О дальнем, нескончаемом пути тоскливо заливался колокольчик под качающейся дугой. Ямщик гнал и гнал тройку, чувствуя сутулой спиной бешеного седока с плеткой.
Редко попадались деревни, ветхие, малолюдные, с убогими избами, где вместо окошек - дыра в две ладони, затянутая пузырем, да закопченная дымом щель над низенькой дверью, да под расщепленной ивой - голубок с иконкой, чтобы было все-таки перед чем хоть бога-то помянуть в такой глуши. В иной деревеньке осталось два, три двора жилых, - в остальных просели худые крыши, завалились ворота, кругом заросло крапивой. А людей - поди ищи в непролазных лесах, на чертовых кулижках на севере по Двине или Выгу, или - убежали за Урал или на нижний Дон.
- Ах, деревни-то какие бедные, ах, живут как бедно, - шептал Голиков и от сострадания прикладывал узкую ладонь к щеке. Гаврила отвечал рассудительно:
- Людей мало, а царство - проехать по краю - десяти лет не хватит, оттого и беднота: с каждого спрашивают много. Вот, был я во Франции... Батюшки! - мужиков ветром шатает, едят траву с кислым вином и то не все... А выезжает на охоту маркиз или сам дельфин французский, дичь бьют возами... Вот там - беднота. Но там причина другая...

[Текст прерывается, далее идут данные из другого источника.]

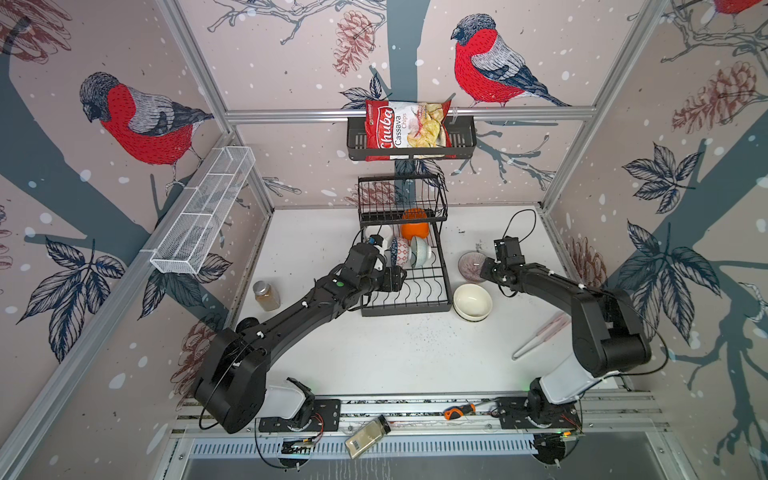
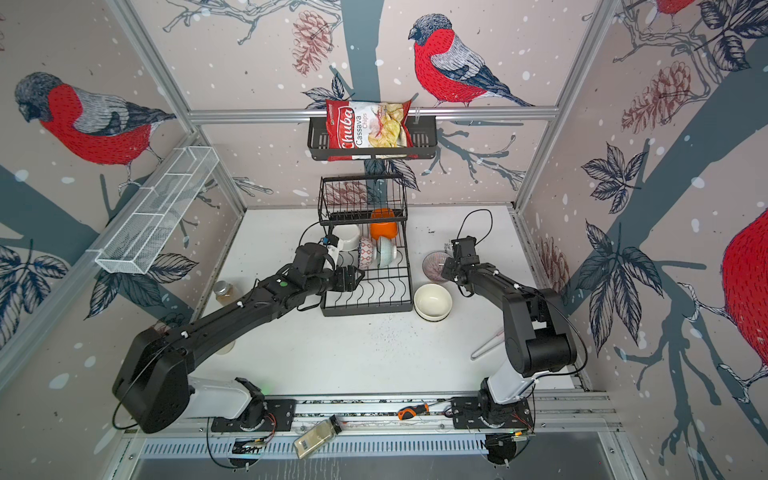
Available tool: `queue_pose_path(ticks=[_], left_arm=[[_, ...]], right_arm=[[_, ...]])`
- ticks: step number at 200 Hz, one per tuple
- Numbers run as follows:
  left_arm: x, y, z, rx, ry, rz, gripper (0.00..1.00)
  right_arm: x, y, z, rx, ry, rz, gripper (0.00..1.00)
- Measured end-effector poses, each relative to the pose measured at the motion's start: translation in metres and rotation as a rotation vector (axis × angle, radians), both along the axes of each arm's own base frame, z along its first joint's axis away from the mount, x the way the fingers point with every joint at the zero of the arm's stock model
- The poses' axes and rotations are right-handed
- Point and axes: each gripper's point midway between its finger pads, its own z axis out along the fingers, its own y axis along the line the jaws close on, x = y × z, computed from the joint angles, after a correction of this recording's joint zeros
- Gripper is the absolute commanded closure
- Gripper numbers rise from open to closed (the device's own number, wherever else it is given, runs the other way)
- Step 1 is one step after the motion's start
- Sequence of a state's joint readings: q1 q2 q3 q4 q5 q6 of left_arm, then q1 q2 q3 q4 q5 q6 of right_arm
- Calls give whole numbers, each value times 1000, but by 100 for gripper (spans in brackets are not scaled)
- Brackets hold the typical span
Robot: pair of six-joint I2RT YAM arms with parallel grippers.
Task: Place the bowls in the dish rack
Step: 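Grasp the purple-striped bowl rim with the right gripper and lift it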
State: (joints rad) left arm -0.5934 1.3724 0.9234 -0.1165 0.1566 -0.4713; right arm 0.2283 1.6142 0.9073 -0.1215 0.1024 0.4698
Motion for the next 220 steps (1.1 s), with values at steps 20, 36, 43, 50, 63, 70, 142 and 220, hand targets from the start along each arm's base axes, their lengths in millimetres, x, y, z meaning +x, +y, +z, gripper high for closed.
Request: queue_pose_path(ticks=[20, 36, 43, 50, 63, 70, 142, 220], left_arm=[[0, 0, 0, 1, 0, 1, 21], [0, 0, -1, 1, 1, 1, 21], [0, 0, -1, 1, 1, 1, 21], [0, 0, -1, 2, 1, 2, 21], [0, 0, -2, 4, 3, 2, 21], [0, 0, -2, 4, 4, 2, 21], [2, -1, -8, 12, 16, 2, 23], [2, -2, 5, -8, -7, 2, 24]], right_arm=[[5, -1, 13, 3, -29, -5, 97], [8, -2, 24, 5, -51, -8, 98], [9, -2, 29, 5, -63, -8, 98], [10, -2, 33, 6, -74, -8, 98], [12, -1, 41, 7, -92, -5, 98], [13, -1, 45, 7, -102, -3, 98], [0, 28, 98, 22, -210, 74, 98], [-27, 98, 142, 38, -309, 236, 98]])
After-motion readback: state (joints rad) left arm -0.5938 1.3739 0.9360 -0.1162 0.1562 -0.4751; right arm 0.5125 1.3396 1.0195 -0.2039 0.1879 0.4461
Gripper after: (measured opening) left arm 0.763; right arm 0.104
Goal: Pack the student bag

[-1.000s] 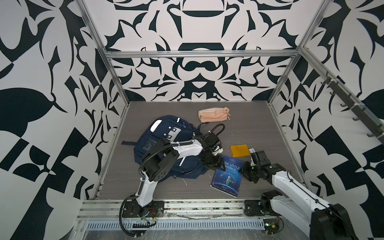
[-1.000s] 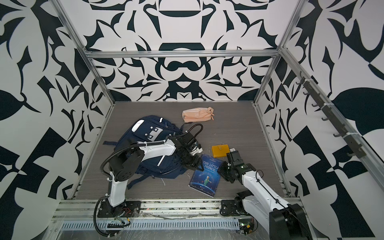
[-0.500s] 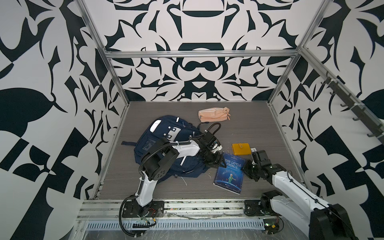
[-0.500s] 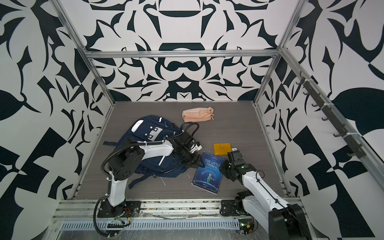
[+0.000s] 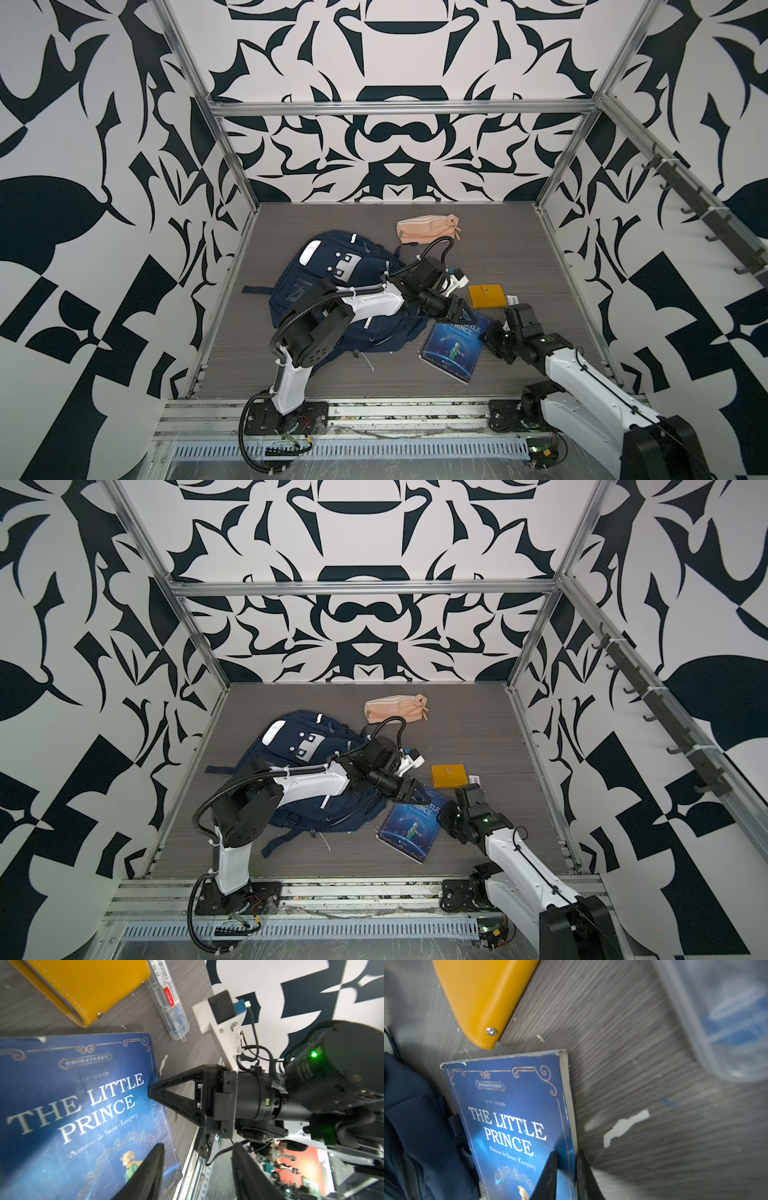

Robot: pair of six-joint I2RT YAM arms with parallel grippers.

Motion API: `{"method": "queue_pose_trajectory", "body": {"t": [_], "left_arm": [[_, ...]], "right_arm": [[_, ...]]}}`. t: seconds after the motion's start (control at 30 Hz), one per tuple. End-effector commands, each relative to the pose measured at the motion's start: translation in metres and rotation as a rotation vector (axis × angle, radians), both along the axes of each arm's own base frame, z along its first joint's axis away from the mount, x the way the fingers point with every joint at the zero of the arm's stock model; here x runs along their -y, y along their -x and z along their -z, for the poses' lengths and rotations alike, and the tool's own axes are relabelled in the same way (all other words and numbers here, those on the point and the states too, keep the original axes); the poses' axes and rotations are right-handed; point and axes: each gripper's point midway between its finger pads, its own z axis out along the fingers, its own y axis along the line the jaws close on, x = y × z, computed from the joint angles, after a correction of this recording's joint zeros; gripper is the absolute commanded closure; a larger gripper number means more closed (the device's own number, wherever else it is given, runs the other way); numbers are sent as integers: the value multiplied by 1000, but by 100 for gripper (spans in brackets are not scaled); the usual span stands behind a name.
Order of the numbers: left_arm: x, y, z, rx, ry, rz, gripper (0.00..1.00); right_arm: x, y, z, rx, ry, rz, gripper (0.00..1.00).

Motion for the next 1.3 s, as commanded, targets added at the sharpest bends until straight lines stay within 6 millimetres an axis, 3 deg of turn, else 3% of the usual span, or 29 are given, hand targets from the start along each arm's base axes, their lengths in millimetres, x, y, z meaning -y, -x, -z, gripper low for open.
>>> {"method": "queue_pose_trajectory", "body": {"t": [0.0, 0.1, 0.2, 0.3, 0.5, 0.83, 1.07, 1.17, 1.27], "left_arm": [[-32, -25, 8, 148, -221, -92, 45], [-60, -35, 31, 124, -337, -140, 45], [-73, -37, 47, 71, -379, -155, 45], [-77, -34, 63, 45, -438, -131, 45], [-83, -36, 89, 24, -530, -131, 46], [-89, -35, 123, 84, -667, -78, 45], [-81, -17, 141, 52, -657, -4, 42], [-66, -2, 138, 4, -558, 48, 42], [-44, 15, 123, -38, -423, 115, 42]], "right_arm": [[2, 38, 24, -154, 2, -6, 82], [1, 37, 23, -146, -6, -5, 78], [1, 37, 22, -146, -4, -8, 74], [3, 39, 23, -152, 1, -8, 74], [12, 44, 21, -147, 40, 22, 83], [12, 44, 24, -159, 49, 14, 86], [10, 43, 25, -162, 37, 7, 86], [8, 42, 27, -163, 29, 5, 86], [5, 40, 30, -167, 11, 10, 86]]}}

Голиков не спросил, какая причина тому, что французских мужиков шатает ветром... Ум его не был просвещен, в причинах не разбирался: через глаза свои, через уши, через ноздри он пил сладкое и горькое вино жизни, и радовался, и мучился чрезмерно...
На Валдайских горах стало веселее, - пошли поляны с прошлогодними стогами, с сидящим коршуном наверху, лесные дорожки, пропадающие в лиственной чаще, куда бы так и уйти, беря ягоду, и шум лесов стал другой, - мягкий, в полную грудь. И деревни - богаче, с крепкими воротами, с изукрашенными резьбой крыльцами. Остановились у колодца поить, - увидели деву лет шестнадцати с толстой косой, в берестяном кокошнике, убранном голубой бусинкой на каждом зубчике, до того миловидную - только вылезти из телеги и поцеловать в губы. Голиков начал сдержанно вздыхать. Гаврила же, не обращая внимания на такую чепуху, как деревенская девка, сказал ей:
- Ну, чего стоишь, вытаращилась? Видишь, у нас обод лопнул, сбегай позови кузнеца.
- Да, ой, - тихо вскрикнула она, бросила ведра и коромысло и побежала по мураве, мелькая розовыми пятками из-под вышитого подола холщовой рубахи. Впрочем, она кому-то чего-то сказала, и скоро пришел кузнец. Глядя на такого мужика, всякий бы удовлетворенно крякнул: ну и дюж человек! Лицо с кудрявой бородкой крепко слажено, на губах усмешка, будто он из одного снисхождения подошел к приезжим дурачкам, в грудь можно без вреда бить двухпудовой гирей, могучие руки заложены за кожаный нагрудник.
- Обод, что ли, лопнул? - насмешливо спросил он певучим баском. - Оно видно - работа московская. - Покачивая головой, он обошел кругом телеги, заглянул под нее, взялся за задок и легко тряхнул ее вместе с седоками. - Она вся развалилась. На этой телеге только чертям дрова возить.
Гаврила, сердясь, заспорил. Голиков восторженно глядел на кузнеца, - изо всех чудес это было, пожалуй, самое удивительное. Ну как же было ему не тосковать по кистям и краскам, по дубовым пахучим доскам! Все, все летит мимо глаз, уходит без возврата в туманное забвение. Лишь один живописец искусством своим на белом левкасе доски останавливает безумное уничтожение.
- Ну, а долго ты будешь с ней возиться? - спросил Гаврила. - У меня час дорог, скачу по царскому наказу.
- Можно и долго возиться, а можно и коротко, - ответил кузнец. Гаврила строго посмотрел на свою плетку, потом покосился на него:
- Ладно... Сколько спросишь?
- Скольку спрошу? - кузнец засмеялся. - Моя работа дорогая. Спросить с тебя как следует - у тебя и деньжонок не хватит. А ведь я тебя знаю, Гаврила Иванович, ты с братом весной здесь проезжал, у меня же и ночевал.